| Task statement |
Nothing but the pictures should be dropped when the records are transcribed word for word.

| Records shown |
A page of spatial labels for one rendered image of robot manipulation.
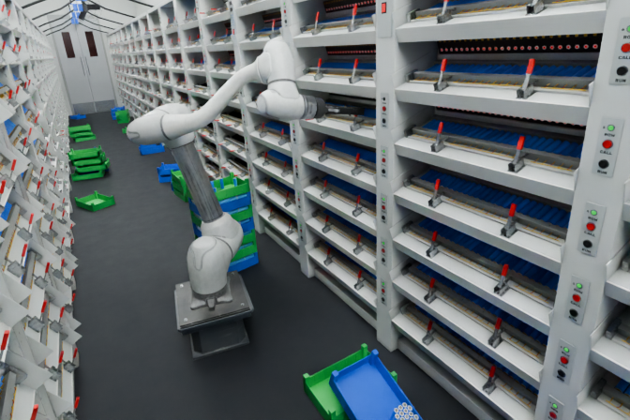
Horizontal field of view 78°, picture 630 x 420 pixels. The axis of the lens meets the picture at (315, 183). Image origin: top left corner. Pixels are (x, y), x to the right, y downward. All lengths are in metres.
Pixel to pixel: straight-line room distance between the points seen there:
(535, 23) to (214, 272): 1.41
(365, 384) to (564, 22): 1.29
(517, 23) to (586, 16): 0.15
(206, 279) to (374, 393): 0.80
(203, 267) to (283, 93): 0.80
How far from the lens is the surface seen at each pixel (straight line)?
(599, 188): 1.05
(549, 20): 1.07
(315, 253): 2.21
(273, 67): 1.43
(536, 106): 1.08
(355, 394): 1.61
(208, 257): 1.73
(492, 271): 1.37
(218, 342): 1.93
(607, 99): 1.01
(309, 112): 1.44
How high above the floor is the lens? 1.27
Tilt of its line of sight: 20 degrees down
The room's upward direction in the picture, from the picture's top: 3 degrees counter-clockwise
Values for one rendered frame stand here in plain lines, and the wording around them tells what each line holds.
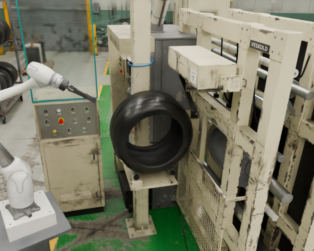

| Your solution |
A page of spatial labels for one rendered image of robot manipulation.
Horizontal field of view 78°, picture 630 x 420 pixels. The axis of the lens meets the picture at (315, 183). Image origin: top left corner. Pixels are (x, y), x to the right, y downward. All lengths are in metres.
Pixel to pixel: straight-line room distance between the points seen there:
(535, 23) to (214, 272): 1.41
(365, 384) to (564, 22): 1.29
(517, 23) to (586, 16): 0.15
(206, 279) to (374, 393): 0.80
(203, 267) to (283, 93): 0.80
How far from the lens is the surface seen at each pixel (straight line)?
(599, 188): 1.05
(549, 20): 1.07
(315, 253): 2.21
(273, 67): 1.43
(536, 106): 1.08
(355, 394): 1.61
(208, 257): 1.73
(492, 271): 1.37
(218, 342): 1.93
(607, 99): 1.01
(309, 112): 1.44
How high above the floor is the lens? 1.27
Tilt of its line of sight: 20 degrees down
The room's upward direction in the picture, from the picture's top: 3 degrees counter-clockwise
Values for one rendered frame stand here in plain lines, and the wording around them tells what each line holds.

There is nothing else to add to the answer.